Adobe Research and Northwestern University have joined forces to create a revolutionary AI system - Sketch2Sound. This system can transform simple voice imitation and text description into professional-grade sound effects, bringing unprecedented efficiency improvements to the sound design industry. It analyzes the loudness, timbre, and pitch of speech and combines it with text descriptions to generate the sound effects desired by the user. Its unique context understanding ability is even more amazing. For example, by combining a simple "forest atmosphere" with the imitation of bird calls, the system can automatically generate realistic bird calls without additional instructions. Sketch2Sound also supports music creation. Users only need to hum the rhythm and enter the name of the instrument, and the system will automatically match the pitch and rhythm and generate the corresponding drum pattern.
The system analyzes three key elements of speech input: loudness, timbre (which determines how bright the sound is) and pitch. The system then combines these features with a text description to generate the desired sound.

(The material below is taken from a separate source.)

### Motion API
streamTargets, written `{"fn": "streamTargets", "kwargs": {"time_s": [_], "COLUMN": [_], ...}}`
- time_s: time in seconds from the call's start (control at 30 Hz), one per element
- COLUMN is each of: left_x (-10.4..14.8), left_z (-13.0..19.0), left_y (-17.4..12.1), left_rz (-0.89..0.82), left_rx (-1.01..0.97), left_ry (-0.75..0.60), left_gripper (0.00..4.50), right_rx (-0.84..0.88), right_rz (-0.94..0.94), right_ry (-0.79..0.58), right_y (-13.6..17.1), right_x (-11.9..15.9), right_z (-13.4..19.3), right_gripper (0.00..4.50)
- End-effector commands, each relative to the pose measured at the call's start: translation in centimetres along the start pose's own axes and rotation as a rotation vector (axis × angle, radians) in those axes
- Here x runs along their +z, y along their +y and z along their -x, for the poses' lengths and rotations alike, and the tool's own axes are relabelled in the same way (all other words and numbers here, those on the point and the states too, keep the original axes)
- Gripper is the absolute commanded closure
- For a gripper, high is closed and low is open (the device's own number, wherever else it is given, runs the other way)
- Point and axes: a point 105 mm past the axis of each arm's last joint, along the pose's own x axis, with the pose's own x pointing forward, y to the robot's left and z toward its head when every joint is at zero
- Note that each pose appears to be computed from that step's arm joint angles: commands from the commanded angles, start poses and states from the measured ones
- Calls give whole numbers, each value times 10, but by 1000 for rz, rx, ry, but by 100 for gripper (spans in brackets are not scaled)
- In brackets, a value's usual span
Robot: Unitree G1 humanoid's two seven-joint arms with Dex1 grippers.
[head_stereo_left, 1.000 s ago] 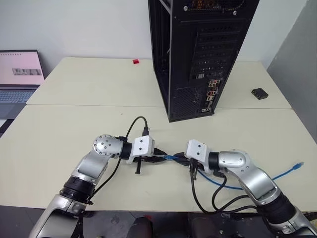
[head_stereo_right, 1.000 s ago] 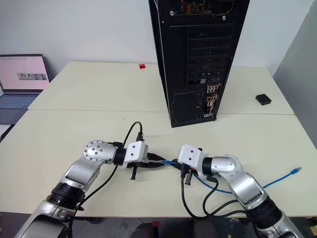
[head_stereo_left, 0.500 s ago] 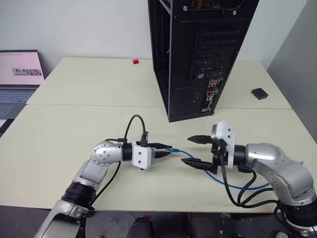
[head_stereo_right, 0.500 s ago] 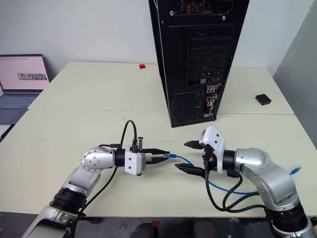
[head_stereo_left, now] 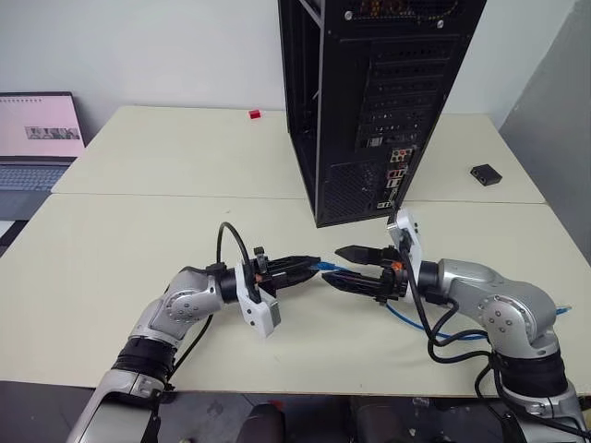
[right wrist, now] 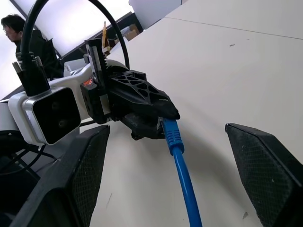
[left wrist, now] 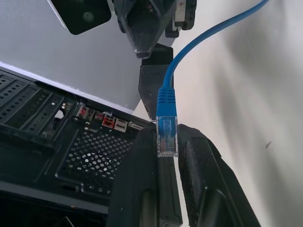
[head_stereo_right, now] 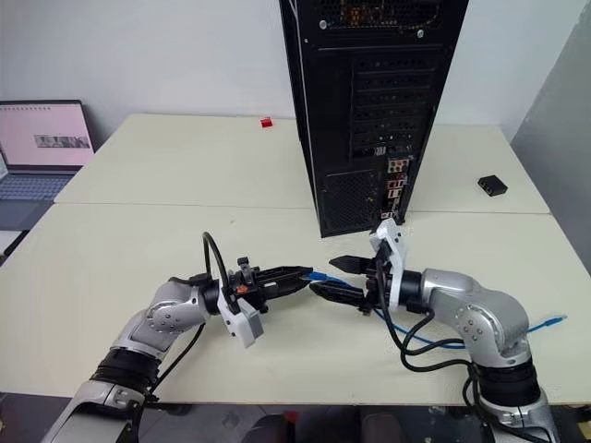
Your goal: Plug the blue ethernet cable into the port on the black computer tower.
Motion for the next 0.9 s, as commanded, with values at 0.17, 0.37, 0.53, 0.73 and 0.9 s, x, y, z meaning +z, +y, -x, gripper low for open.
{"fn": "streamTargets", "kwargs": {"time_s": [0.17, 0.37, 0.53, 0.73, 0.9], "left_x": [1, 1, 1, 2, 4], "left_z": [0, -1, -1, -2, -3], "left_y": [15, 16, 16, 15, 14], "left_rz": [-64, -75, -78, -86, -94], "left_rx": [61, 67, 76, 71, 74], "left_ry": [-3, 0, 2, -3, -13], "left_gripper": [421, 421, 421, 421, 421], "right_rx": [24, 22, 24, 27, 36], "right_rz": [-18, -42, -53, -65, -80], "right_ry": [-48, -54, -54, -55, -51], "right_y": [3, 2, 1, 1, 1], "right_x": [11, 11, 11, 12, 12], "right_z": [-4, -6, -7, -7, -7], "right_gripper": [38, 75, 168, 309, 416]}}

Video: García et al., Adobe Research
The interesting thing about Sketch2Sound is its ability to understand context. For example, if someone types in "forest vibe" and makes short sounds, the system automatically recognizes that those sounds should be bird calls - without the need for specific instructions.
The same intelligence applies to music. When creating a drum pattern, users can enter "bass drum, snare drum" and then hum the rhythm using the bass and treble. The system automatically places the bass drum on the low end and the snare drum on the high end.
Provides professionals with granular controlThe research team built in special filtering technology that allows users to adjust and control the precision of the generated sounds. Sound designers can choose precise, detailed control or a more relaxed, approximate approach, depending on their needs.
This flexibility makes Sketch2Sound especially valuable for Foley artists (professionals who create sound effects for movies and TV shows). Instead of manipulating physical objects to make sounds, they can create effects faster through speech and text descriptions.
The researchers note that the spatial audio characteristics of the input recording can sometimes affect the resulting sound in undesirable ways, but they are working to address this issue. Adobe has not announced when or if Sketch2Sound will become a commercial product.
The emergence of Sketch2Sound will undoubtedly greatly improve the efficiency and convenience of sound design, and bring new creative possibilities to the film, television, game and other industries. Although it is still in the research and development stage, its potential cannot be ignored, and its future development is worth looking forward to.